* [PROBLEM STATEMENT]
Print the data below exactly, but only the lines from the one containing "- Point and" down to the one containing "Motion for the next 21", inclusive.

* [RECORDS SUPPLIED]
☆ ☆ ☆

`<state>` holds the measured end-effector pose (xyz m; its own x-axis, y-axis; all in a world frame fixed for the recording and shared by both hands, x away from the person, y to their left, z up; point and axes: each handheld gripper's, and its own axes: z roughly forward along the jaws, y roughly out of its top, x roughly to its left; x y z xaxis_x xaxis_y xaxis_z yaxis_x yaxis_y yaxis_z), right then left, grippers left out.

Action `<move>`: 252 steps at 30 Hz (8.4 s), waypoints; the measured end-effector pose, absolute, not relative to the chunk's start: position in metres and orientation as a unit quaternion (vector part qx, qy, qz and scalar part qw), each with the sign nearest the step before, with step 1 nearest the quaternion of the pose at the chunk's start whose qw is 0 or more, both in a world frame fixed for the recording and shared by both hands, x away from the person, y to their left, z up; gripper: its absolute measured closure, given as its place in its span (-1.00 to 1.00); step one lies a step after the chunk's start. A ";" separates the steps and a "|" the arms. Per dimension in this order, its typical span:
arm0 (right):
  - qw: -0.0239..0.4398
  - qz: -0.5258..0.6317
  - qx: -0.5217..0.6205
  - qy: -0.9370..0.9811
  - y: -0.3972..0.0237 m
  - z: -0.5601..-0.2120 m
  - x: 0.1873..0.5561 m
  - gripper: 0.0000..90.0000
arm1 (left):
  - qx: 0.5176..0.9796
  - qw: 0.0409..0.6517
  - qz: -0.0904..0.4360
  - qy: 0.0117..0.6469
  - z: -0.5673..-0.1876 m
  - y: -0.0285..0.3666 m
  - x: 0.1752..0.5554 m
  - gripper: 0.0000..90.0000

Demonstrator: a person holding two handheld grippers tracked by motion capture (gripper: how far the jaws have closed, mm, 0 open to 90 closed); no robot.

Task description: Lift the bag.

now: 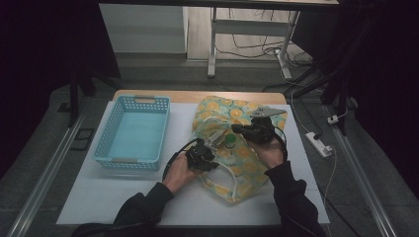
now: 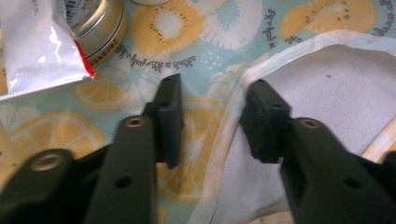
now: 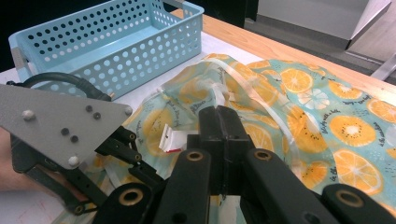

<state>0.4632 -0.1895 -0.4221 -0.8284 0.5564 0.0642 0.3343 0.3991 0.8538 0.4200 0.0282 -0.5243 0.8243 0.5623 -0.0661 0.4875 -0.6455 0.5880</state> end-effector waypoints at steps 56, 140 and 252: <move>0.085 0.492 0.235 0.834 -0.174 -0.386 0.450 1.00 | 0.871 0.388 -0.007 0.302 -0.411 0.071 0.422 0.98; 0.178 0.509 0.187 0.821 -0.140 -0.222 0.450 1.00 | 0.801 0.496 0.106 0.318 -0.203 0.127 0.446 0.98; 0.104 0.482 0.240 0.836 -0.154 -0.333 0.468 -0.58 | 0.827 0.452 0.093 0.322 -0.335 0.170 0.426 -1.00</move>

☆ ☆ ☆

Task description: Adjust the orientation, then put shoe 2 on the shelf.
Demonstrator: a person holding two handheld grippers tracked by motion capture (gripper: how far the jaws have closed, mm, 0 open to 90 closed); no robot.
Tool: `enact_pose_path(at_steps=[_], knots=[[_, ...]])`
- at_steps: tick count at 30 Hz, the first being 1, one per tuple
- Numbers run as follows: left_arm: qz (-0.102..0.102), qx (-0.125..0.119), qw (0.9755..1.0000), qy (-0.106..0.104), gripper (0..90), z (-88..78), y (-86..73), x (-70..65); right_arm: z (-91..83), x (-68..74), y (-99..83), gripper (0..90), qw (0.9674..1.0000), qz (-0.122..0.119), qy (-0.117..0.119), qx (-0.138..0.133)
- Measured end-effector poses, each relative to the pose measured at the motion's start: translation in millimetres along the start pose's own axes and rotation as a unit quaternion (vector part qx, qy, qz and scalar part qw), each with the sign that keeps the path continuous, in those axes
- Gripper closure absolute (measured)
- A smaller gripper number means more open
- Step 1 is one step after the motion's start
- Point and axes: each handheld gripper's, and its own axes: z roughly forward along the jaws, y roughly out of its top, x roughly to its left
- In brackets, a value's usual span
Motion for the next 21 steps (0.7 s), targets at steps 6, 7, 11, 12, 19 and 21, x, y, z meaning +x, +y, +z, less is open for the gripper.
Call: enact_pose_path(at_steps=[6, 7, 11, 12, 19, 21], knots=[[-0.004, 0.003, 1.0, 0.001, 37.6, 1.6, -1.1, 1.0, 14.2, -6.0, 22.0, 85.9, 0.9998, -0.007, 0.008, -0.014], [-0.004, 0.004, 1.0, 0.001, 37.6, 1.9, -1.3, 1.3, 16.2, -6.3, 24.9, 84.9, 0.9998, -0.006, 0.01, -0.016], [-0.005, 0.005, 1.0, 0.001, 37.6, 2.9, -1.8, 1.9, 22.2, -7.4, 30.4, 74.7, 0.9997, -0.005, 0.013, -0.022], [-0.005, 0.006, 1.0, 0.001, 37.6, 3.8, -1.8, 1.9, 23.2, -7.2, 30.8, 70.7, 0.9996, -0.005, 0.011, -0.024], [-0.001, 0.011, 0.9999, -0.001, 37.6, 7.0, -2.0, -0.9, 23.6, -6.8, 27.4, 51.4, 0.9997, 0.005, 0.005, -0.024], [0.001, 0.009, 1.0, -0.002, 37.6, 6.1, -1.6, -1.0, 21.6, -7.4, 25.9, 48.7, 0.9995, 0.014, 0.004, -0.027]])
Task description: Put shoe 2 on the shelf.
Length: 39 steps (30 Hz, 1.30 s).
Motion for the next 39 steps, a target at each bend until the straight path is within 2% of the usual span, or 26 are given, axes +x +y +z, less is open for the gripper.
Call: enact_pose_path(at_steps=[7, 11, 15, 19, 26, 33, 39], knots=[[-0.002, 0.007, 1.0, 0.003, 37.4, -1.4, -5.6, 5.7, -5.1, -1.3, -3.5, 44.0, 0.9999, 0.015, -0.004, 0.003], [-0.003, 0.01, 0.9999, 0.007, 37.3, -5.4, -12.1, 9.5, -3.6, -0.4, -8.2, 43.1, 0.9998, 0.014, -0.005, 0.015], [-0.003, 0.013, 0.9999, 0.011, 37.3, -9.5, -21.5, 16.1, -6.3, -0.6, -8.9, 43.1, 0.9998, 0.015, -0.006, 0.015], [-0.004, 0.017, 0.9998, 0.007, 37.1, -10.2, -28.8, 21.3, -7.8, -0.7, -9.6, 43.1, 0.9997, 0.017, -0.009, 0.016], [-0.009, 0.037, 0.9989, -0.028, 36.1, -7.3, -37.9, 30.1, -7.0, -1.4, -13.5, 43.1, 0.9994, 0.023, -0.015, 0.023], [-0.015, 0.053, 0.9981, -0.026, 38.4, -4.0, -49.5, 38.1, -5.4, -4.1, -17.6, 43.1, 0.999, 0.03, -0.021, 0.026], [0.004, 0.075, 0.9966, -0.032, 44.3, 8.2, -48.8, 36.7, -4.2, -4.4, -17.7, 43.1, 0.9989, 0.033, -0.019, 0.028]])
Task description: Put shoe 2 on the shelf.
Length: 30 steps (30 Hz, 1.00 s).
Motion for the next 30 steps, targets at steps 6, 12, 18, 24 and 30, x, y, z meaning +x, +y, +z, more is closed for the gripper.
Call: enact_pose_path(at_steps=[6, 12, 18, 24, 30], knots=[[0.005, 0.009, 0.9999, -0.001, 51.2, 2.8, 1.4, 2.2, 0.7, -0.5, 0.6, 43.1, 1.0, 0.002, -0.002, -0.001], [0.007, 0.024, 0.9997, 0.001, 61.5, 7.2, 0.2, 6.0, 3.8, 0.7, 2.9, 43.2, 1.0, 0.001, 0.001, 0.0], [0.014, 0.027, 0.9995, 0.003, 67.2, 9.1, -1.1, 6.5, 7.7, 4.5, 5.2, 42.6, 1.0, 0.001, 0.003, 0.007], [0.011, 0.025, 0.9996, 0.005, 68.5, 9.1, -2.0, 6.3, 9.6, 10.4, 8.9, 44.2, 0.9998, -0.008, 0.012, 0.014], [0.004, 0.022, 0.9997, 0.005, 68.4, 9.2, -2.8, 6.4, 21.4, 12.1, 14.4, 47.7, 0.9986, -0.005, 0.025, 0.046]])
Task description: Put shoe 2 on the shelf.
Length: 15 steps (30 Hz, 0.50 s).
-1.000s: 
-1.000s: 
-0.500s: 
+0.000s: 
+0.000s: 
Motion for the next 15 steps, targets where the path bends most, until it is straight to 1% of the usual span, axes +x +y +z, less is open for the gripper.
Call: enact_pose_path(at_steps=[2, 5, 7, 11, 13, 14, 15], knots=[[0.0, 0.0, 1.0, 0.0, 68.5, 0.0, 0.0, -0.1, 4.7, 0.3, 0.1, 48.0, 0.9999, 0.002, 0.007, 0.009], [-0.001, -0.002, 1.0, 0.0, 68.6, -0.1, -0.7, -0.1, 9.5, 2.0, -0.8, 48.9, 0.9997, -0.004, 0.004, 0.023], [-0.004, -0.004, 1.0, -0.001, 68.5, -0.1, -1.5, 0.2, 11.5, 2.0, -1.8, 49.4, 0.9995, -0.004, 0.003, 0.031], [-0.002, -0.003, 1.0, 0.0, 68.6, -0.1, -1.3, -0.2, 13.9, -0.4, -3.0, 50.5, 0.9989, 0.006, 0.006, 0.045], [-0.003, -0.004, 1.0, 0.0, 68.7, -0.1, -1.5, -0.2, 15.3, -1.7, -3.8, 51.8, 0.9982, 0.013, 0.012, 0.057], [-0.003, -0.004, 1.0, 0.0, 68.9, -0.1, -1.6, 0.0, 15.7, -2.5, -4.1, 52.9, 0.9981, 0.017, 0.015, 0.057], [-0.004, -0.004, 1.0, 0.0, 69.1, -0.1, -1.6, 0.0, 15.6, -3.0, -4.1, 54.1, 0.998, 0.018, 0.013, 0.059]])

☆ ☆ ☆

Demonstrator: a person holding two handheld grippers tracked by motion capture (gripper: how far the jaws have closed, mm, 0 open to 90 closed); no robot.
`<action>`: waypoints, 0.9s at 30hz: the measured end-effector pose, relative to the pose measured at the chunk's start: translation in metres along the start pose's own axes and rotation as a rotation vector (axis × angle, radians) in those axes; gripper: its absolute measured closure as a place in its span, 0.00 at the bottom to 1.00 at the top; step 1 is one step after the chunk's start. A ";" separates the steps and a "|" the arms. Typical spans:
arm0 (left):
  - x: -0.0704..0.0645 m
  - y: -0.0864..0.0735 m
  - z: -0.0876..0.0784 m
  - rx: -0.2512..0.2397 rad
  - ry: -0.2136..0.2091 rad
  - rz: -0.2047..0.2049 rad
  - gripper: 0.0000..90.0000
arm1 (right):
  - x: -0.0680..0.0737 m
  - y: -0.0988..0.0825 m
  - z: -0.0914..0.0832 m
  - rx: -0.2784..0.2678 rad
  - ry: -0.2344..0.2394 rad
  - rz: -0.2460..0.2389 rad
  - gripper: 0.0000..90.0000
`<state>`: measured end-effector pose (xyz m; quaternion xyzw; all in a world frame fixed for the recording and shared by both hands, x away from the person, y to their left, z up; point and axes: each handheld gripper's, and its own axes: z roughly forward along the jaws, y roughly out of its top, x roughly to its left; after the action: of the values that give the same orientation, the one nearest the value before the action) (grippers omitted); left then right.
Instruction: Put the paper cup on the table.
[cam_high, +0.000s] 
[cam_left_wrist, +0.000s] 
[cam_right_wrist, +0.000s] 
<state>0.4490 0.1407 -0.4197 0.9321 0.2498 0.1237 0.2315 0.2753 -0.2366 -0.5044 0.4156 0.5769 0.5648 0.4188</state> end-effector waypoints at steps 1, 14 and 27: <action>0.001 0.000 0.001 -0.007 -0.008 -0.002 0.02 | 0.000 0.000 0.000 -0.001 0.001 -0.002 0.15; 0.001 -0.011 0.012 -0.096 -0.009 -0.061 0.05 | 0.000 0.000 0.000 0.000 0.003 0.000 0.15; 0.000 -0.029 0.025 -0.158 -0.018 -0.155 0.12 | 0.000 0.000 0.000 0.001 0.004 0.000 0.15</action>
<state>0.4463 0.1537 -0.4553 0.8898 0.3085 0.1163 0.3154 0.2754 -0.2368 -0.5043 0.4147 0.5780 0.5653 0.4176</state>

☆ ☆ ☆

* [SOLUTION FOR THIS TASK]
- Point and axes: each handheld gripper's, and its own axes: z roughly forward along the jaws, y roughly out of its top, x roughly to its left
- In brackets, a value's usual span
Motion for the next 21 steps (0.7 s), targets at steps 6, 7, 11, 12, 19 and 21, x, y, z meaning +x, +y, +z, less is open for the gripper.

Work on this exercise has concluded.